Task:
Select all lines holding the word "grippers" from the entries that follow.

Listed records:
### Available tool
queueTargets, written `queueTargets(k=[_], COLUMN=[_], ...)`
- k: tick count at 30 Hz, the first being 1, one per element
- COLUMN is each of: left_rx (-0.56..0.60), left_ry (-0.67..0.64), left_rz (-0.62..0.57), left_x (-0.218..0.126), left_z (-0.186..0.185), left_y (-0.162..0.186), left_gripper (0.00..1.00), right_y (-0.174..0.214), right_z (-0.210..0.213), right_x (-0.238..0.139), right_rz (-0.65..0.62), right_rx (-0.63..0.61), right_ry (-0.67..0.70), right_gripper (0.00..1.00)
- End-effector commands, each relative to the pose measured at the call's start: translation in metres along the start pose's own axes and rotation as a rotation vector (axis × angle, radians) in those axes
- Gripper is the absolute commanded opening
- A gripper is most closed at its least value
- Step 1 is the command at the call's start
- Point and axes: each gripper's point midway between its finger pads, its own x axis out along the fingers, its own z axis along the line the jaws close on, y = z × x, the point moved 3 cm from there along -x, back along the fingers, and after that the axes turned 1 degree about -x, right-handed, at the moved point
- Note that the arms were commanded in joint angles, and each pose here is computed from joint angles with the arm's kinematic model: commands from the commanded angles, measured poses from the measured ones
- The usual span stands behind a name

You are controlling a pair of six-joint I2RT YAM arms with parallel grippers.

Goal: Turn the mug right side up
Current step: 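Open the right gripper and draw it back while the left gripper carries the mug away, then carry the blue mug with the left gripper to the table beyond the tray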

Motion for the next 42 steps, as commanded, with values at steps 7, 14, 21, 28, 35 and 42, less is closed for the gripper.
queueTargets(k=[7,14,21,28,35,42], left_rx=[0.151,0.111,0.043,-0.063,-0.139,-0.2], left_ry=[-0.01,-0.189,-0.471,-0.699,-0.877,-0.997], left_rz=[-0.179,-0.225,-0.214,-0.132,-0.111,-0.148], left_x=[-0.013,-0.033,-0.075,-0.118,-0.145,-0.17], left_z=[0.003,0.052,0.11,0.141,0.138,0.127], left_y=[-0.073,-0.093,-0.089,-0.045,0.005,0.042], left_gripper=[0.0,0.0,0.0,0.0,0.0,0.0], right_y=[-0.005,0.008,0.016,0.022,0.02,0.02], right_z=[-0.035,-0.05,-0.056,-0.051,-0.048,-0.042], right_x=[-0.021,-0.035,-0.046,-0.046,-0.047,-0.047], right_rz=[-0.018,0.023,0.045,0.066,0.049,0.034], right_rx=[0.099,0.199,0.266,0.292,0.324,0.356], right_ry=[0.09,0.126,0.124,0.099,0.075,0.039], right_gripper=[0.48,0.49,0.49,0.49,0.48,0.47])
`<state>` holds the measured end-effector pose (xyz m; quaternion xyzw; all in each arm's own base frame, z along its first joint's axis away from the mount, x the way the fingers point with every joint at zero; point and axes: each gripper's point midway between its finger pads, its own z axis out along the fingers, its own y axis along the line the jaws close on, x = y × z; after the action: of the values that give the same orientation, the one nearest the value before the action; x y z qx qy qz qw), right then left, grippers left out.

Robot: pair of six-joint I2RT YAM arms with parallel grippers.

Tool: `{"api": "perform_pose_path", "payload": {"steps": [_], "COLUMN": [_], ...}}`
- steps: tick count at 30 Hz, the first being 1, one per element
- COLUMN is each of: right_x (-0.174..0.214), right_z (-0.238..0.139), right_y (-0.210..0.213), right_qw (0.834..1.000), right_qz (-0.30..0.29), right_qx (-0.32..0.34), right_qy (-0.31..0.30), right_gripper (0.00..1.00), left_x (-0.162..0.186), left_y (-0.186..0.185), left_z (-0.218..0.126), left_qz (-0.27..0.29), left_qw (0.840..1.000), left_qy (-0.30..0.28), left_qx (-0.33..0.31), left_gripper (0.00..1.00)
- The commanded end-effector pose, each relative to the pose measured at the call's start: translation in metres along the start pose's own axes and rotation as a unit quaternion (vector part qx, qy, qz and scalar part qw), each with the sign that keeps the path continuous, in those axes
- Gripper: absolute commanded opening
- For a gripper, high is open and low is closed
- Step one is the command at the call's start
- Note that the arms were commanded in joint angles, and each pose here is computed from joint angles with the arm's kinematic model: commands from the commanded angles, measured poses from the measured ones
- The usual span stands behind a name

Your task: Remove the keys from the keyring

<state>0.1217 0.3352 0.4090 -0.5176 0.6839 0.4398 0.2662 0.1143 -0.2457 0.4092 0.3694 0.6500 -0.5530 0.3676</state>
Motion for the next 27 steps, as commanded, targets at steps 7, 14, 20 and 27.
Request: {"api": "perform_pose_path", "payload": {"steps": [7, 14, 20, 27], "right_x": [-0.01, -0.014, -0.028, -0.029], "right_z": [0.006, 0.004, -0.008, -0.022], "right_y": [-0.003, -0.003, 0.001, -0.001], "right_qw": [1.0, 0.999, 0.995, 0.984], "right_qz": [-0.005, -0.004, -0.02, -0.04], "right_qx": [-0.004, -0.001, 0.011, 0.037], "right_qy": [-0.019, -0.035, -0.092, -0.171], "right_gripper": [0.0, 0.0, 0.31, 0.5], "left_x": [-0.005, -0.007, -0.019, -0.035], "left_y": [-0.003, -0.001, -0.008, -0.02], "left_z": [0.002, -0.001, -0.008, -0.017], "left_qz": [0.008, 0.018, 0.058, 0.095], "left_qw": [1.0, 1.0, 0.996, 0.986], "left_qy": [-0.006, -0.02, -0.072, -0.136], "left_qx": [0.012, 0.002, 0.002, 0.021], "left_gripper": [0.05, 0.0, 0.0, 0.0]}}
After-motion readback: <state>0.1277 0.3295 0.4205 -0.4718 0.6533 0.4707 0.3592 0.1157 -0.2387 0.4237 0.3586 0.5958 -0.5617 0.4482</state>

Response to this exercise:
You are controlling a pair of six-joint I2RT YAM arms with parallel grippers.
`<state>` holds the measured end-effector pose (xyz m; quaternion xyzw; all in each arm's own base frame, z along its first joint's axis away from the mount, x the way the fingers point with every joint at zero; point and axes: each gripper's point midway between its finger pads, its own z axis out along the fingers, its own y axis along the line the jaws close on, x = y × z; after the action: of the values that give the same orientation, the one nearest the value before the action; x y z qx qy qz qw), right then left, grippers left out.
Robot: pair of six-joint I2RT YAM arms with parallel grippers.

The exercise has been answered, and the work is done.